When I grow up (again) and own my own house (again) then I’m going to have an open fire. One I can fill with scrunched up newspapers and chunks of rough wood. I’ll buy an old, worn rug so I can imagine the long-gone people who’ve sat on it before me. I’ll think of them as I carefully build my fire, and my hands will smell of newsprint when I’m done. I’ll settle back on tingling calves and light a match. The noisy ink-on-paper world will shrivel to forgotten nothing but the wood will blaze and spit and rage.
When it’s settled I’ll listen to the quiet crackle and snaps. My fire will smell of autumn rain, dry summer and the promise of Christmas. I’ll turn the lights off and sit cross-legged in front of it. I’ll feel the warmth on my face and the cool on my back and I’ll sip red wine from a big bowl glass. Or maybe I’ll stretch out like a cat and purr, contented in the heat and the dancing shadows and the life of the fire. I’ll smile. Maybe talk quietly and laugh about life and work and the magic of the universe.

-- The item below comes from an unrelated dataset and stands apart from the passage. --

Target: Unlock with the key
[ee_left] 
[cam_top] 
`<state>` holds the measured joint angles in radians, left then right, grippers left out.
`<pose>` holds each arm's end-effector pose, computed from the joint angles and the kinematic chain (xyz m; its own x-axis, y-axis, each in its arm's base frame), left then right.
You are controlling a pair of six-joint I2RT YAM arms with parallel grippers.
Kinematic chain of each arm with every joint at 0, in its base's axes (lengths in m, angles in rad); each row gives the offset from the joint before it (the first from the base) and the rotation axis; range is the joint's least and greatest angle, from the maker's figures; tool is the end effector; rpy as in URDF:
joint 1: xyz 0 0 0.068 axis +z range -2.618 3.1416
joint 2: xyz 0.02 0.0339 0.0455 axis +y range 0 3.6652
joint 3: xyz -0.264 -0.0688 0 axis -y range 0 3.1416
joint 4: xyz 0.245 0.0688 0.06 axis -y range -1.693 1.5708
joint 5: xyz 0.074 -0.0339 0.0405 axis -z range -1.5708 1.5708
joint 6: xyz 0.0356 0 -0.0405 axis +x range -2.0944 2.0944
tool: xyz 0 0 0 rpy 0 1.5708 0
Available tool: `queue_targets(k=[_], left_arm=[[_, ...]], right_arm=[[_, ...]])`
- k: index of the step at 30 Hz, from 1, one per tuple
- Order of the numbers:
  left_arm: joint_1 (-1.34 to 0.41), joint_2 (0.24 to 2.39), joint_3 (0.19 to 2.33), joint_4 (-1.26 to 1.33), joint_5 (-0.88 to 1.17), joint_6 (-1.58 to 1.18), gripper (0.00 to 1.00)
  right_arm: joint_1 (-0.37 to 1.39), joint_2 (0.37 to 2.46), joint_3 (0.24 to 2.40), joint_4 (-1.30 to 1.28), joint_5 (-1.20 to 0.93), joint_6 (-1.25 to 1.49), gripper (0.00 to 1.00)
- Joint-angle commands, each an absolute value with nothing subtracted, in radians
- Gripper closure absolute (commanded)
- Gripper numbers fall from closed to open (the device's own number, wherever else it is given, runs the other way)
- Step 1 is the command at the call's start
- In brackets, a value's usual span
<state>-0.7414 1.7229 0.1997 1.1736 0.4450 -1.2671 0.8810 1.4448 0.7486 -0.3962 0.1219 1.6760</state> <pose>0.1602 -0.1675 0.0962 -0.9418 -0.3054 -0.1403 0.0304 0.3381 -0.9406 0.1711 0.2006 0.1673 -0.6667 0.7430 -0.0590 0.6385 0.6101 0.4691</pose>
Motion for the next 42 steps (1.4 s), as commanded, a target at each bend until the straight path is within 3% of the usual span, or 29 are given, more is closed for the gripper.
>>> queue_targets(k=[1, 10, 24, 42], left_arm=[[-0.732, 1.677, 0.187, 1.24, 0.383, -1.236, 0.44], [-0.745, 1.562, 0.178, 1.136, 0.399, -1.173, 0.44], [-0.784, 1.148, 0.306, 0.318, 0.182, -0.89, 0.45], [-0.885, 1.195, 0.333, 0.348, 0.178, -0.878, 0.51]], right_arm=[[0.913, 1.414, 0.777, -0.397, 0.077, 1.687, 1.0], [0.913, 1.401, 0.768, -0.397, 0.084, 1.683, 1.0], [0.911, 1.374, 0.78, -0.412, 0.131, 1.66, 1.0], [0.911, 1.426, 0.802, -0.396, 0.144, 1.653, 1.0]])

Sometimes, in the lull, I’ll turn and watch the flames reflected on someone else’s face as they sip their red wine and feed our fire and the warmth will come from somewhere deep inside me and, as we wear the rug down a fraction further, I will think, ‘this is a perfect moment.’ And I won’t tweet it, or instagram it, or joke about, because there will just be the rug and the warmth and the fire and the moment, all blazing and burning out and I’ll know how important it is to savour it all before it’s gone.
Some people are bonfire people. They want to huddle together in big groups. They want to watch a spectacle. They want to be surrounded by so many others all experiencing the same thing. I used to be a bonfire person. I don’t think I am anymore.